Dans l'ombre de Jeannie Longo, depuis le début de sa carrière : Patrice Ciprelli, son entraîneur et mari.
L'homme a été placé mercredi 8 février en garde à vue et soupçonné d'achat de produits interdits à une époque récente. "Si j'ai gagné, c'est avec lui, grâce à lui. Un triomphe à deux!", estime la plus grande championne de l'histoire du cyclisme.
Sur les photos de ces succès, on voit - mais au second plan - Patrice Ciprelli, la silhouette légèrement voûtée, le crâne précocement dégarni, un sourire esquissé.
La rencontre entre la championne et son futur mari date de la fin des années 1970. Tous deux sont sociétaires du club universitaire de ski de Grenoble (GUC). Jeannie n'est encore qu'un espoir du ski alors que Patrice pratique au plus haut niveau. Il lui sert de conseiller, d'entraîneur, et va poursuivre dans ce rôle lorsqu'elle se consacrera à temps plein au cyclisme dès 1979.

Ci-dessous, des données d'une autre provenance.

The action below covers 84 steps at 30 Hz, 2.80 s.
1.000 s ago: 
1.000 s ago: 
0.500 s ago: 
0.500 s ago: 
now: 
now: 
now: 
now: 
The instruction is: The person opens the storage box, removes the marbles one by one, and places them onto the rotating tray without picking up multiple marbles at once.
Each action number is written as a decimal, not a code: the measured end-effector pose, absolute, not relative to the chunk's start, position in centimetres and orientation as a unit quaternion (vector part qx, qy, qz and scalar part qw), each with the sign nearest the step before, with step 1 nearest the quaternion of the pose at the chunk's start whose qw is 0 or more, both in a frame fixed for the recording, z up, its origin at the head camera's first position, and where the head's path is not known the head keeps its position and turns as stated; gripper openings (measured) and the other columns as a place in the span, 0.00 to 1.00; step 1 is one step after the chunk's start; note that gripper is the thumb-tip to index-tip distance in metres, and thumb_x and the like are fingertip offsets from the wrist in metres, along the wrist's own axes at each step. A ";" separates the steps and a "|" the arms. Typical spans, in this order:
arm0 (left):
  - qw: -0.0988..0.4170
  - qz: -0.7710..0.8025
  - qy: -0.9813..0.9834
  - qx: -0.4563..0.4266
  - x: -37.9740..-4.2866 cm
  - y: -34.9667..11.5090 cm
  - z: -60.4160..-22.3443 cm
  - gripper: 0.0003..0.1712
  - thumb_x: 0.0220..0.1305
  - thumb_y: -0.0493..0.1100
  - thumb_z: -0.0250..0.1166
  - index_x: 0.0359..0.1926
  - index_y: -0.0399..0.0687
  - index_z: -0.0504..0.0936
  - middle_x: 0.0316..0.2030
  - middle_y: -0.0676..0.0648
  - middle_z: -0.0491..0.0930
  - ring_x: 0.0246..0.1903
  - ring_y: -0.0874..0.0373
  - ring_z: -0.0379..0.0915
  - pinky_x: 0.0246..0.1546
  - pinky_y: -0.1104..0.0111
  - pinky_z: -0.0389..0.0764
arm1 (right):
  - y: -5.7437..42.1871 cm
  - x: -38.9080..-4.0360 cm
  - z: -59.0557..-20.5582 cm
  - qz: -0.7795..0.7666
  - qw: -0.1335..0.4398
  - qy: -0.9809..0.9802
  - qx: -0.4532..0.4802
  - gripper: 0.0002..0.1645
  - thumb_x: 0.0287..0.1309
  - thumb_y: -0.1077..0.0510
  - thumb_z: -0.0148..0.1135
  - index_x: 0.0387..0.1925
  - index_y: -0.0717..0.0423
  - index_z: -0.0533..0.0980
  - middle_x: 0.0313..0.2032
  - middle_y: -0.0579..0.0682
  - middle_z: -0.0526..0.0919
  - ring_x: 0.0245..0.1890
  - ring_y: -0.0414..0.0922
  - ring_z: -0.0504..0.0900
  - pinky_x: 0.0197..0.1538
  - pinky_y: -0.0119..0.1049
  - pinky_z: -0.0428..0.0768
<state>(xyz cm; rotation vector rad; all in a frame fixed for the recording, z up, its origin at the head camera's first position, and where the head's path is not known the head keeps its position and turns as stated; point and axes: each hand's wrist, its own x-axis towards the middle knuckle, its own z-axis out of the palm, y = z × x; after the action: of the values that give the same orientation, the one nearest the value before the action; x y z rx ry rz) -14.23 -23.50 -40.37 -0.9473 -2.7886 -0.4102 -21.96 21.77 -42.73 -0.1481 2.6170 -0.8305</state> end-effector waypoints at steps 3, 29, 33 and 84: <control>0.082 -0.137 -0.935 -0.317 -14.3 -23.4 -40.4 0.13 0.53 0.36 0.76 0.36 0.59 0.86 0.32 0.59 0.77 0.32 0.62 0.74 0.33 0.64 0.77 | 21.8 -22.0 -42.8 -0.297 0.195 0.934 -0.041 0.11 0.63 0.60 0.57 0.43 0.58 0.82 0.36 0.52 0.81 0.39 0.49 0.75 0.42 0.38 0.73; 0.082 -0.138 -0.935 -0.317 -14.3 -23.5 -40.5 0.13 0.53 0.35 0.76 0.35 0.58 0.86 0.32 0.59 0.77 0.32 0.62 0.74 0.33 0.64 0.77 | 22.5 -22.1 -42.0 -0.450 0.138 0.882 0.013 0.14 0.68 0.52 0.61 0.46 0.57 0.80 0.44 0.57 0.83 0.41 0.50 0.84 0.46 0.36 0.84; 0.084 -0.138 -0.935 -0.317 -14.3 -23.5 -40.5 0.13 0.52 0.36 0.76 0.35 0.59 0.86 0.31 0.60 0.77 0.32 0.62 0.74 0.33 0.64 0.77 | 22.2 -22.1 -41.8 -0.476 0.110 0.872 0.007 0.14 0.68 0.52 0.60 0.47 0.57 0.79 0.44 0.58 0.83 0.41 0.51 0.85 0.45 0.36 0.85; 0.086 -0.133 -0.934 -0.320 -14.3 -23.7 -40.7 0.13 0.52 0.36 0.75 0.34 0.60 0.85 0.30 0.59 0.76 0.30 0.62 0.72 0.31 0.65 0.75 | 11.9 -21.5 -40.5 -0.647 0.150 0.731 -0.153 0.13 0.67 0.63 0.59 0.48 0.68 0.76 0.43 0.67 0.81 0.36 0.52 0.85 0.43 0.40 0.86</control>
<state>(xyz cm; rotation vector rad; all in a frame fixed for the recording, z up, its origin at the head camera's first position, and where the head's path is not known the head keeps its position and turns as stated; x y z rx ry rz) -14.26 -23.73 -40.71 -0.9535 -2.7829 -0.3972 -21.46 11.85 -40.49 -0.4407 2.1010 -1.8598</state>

Perfectionniste, "très exigeant, très dur" selon les mots de sa femme qui le compare à un entraîneur de l'Est, Ciprelli façonne une sportive d'exception dont les plus grands succès ne sont pas remis en cause par les rebondissements de l'enquête en cours.
"Avec Patrice, on s'est entendu parce qu'on avait le souci de la perfection", résume son épouse. Le couple officialise sa relation auprès de l'état-civil une veille de Noël, le 24 décembre 1985. Quelques semaines après le premier des treize titres mondiaux de Super-Jeannie.
Trahison
Plus tard, au fil des aléas de la vie, la championne reviendra avec pudeur sur sa vie de couple dans son livre "Jeannie par Longo": "Je pensais que le contrat de mariage était un engagement à vie, je ne savais pas que c'était un contrat à durée déterminée."

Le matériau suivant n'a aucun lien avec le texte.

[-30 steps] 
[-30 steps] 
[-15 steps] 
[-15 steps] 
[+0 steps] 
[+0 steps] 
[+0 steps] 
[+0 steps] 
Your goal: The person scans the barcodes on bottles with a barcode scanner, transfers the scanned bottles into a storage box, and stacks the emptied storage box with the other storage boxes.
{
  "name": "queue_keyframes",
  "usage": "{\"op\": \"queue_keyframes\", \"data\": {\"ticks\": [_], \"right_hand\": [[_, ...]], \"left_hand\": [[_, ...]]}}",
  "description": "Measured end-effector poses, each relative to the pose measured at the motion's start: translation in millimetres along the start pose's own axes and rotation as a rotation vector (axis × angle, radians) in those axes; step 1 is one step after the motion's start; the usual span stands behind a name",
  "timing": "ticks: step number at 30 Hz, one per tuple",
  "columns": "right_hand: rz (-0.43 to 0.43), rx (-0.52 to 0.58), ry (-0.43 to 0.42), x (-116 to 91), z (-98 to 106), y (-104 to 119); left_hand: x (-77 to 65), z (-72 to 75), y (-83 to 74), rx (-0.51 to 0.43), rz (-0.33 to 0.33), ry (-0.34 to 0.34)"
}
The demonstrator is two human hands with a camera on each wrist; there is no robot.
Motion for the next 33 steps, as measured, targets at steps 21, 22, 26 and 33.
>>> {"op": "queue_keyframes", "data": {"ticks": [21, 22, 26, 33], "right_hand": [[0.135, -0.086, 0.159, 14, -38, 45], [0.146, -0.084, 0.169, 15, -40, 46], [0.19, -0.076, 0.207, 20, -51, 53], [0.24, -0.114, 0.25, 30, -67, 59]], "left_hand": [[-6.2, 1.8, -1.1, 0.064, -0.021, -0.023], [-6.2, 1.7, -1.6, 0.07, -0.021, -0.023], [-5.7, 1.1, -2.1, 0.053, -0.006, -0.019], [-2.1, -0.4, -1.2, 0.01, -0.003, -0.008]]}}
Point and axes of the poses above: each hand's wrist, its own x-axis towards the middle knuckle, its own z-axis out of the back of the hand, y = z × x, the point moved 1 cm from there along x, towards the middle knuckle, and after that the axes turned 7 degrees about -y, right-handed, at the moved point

Mais, au-delà des difficultés privées et des blessures, le duo a tenu. Il a fonctionné pour sa réussite sportive. En marge du système, bien que Patrice Ciprelli soit un cadre sportif fonctionnaire d'Etat. En opposition le plus souvent aux responsables en place, qui le voyaient comme un intrus, à côté des entraîneurs officiels, lors des grandes compétitions.

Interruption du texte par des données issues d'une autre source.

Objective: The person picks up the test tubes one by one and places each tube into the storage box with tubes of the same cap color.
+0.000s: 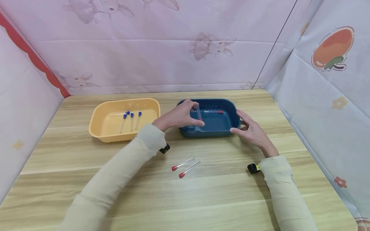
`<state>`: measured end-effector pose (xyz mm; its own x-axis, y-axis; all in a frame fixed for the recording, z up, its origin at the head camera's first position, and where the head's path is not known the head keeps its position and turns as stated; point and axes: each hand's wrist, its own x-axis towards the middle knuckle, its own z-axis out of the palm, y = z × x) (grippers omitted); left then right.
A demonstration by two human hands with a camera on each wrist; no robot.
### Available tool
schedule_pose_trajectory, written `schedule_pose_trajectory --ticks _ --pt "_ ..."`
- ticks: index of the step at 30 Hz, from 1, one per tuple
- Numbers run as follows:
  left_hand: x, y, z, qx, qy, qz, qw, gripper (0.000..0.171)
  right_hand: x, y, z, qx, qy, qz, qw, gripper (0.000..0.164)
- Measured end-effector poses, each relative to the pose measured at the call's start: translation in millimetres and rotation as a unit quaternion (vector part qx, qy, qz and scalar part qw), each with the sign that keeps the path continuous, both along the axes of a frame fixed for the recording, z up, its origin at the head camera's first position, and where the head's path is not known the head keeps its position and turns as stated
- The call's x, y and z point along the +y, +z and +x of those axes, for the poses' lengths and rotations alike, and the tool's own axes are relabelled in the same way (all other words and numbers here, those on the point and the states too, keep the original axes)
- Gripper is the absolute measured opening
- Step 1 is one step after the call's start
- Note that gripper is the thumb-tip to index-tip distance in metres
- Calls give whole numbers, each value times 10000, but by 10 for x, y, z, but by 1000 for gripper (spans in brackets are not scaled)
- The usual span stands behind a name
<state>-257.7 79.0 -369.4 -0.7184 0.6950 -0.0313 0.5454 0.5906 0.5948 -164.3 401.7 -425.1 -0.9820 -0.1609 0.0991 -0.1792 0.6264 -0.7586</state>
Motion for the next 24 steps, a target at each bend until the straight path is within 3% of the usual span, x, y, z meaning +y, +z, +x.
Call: schedule_pose_trajectory --ticks 9,24 --pt "202 -122 -103 -192 288 -229 9991 92 6 11 -11 -45 17 38 10000 82" --pt "339 -243 -127 -91 422 -617 9972 94 12 23 -2 -107 -14 150 9998 83"
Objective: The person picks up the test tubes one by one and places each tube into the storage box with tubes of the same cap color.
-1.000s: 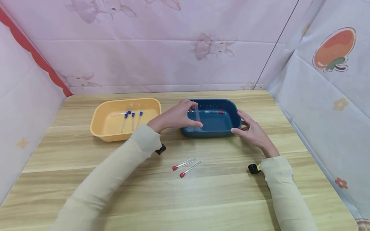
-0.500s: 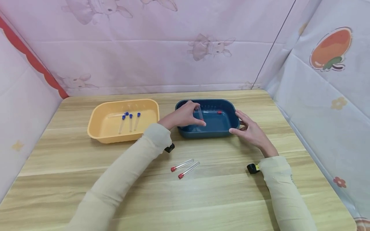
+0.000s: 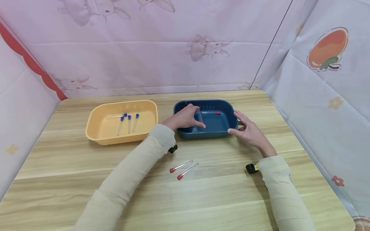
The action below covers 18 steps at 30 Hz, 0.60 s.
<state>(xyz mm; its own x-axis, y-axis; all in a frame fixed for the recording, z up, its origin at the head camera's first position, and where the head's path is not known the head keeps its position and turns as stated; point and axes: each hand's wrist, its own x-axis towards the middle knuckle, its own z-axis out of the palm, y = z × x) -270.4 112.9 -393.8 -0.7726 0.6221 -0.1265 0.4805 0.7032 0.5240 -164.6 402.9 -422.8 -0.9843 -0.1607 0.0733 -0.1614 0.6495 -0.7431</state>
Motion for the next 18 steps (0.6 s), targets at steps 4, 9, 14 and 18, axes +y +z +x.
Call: schedule_pose_trajectory --ticks 4,9,14,18 --pt "27 -21 15 53 -4 -172 9998 96 -1 -1 9 0 -10 50 10000 83" --pt "51 -63 11 225 -17 -360 9991 97 -2 -1 9 17 -9 104 9999 82" --pt "69 -78 6 353 15 -568 9978 95 2 -1 -3 34 -8 89 10000 83" --pt "84 -81 7 323 83 -638 9974 94 8 0 -9 23 -10 88 10000 83"
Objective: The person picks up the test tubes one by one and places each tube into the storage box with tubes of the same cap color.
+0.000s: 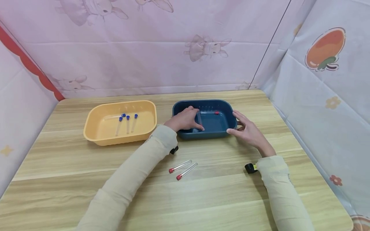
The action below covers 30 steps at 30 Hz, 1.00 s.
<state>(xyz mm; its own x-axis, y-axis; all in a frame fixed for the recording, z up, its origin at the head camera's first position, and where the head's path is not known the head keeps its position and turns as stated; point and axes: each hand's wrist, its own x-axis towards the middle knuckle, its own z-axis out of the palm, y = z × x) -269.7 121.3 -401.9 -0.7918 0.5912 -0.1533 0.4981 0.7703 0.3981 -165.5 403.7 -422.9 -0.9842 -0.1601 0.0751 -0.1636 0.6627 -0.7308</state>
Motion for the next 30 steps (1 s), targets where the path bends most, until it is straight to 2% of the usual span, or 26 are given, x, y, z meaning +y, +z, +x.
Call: schedule_pose_trajectory --ticks 11,16,23,30 --pt "21 -22 11 35 7 -325 9995 92 -13 -1 0 28 35 -98 9999 80" --pt "16 -19 -1 -21 5 -311 9995 92 -15 9 0 17 23 -71 10000 81" --pt "-10 18 -29 -186 2 193 9996 87 -16 36 6 -70 -31 63 10000 83" --pt "-56 38 -30 -178 -4 1292 9915 69 -11 28 15 -34 0 54 10000 81"
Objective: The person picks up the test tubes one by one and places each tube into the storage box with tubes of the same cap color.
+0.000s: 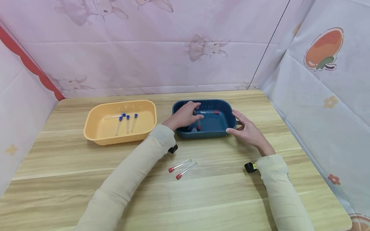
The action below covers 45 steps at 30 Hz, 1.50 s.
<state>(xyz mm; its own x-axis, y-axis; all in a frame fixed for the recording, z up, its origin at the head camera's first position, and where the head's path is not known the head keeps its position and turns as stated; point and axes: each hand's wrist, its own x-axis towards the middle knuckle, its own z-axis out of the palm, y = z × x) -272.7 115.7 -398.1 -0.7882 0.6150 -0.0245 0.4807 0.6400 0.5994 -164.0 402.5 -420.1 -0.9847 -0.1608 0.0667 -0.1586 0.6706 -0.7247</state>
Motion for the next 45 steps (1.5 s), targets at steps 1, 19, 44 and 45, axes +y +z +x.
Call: schedule_pose_trajectory --ticks 1,19,44,45 --pt "-15 17 4 25 -10 109 9999 67 -2 0 -1 1 14 -7 10000 81" --pt "-459 357 351 469 -948 635 9924 60 21 -1 29 -115 11 82 9999 84" --pt "-995 212 922 137 -1809 -72 9834 54 8 18 8 -240 -15 172 9996 86" --pt "-1012 196 937 118 -1817 -94 9832 53 6 20 3 -251 -13 180 9995 86"
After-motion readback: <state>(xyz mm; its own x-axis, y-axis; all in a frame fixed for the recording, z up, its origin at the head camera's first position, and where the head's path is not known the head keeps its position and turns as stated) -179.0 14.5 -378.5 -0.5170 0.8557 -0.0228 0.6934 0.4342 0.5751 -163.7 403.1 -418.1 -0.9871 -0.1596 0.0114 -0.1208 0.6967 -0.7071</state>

Durant toutes ces années, la championne soutint toujours son mari qu'elle rudoyait pourtant publiquement à l'occasion, dans le stress des arrivées de course.
C'est lui qui sut la convaincre de poursuivre sa carrière après le cap de la quarantaine (1998). C'est lui aussi qui la mena jusqu'à la quatrième place des JO de Pékin (2008, contre-la-montre) alors même qu'elle avait ressenti comme une trahison qu'il s'occupe de l'entraînement de sa rivale nationale Edwige Pitel.
Pour la première fois, Ciprelli, qui enfourche encore son vélo occasionnellement, est maintenant sur le devant de la scène. Nul ne l'a mis en cause publiquement, pour son comportement sportif ou extra-sportif, avant la révélation en septembre d'une sombre affaire d'achats de produits interdits (EPO) sur internet.
En réaction, il a clamé son innocence et obtenu en référé de ne plus être suspendu à titre conservatoire par la fédération française de cyclisme. Jusqu'à son interpellation, mercredi matin, à son domicile de Saint-Martin-le-Vinoux (Isère), qui pose un nouveau point d'interrogation sur cet homme de l'ombre âgé de 57 ans.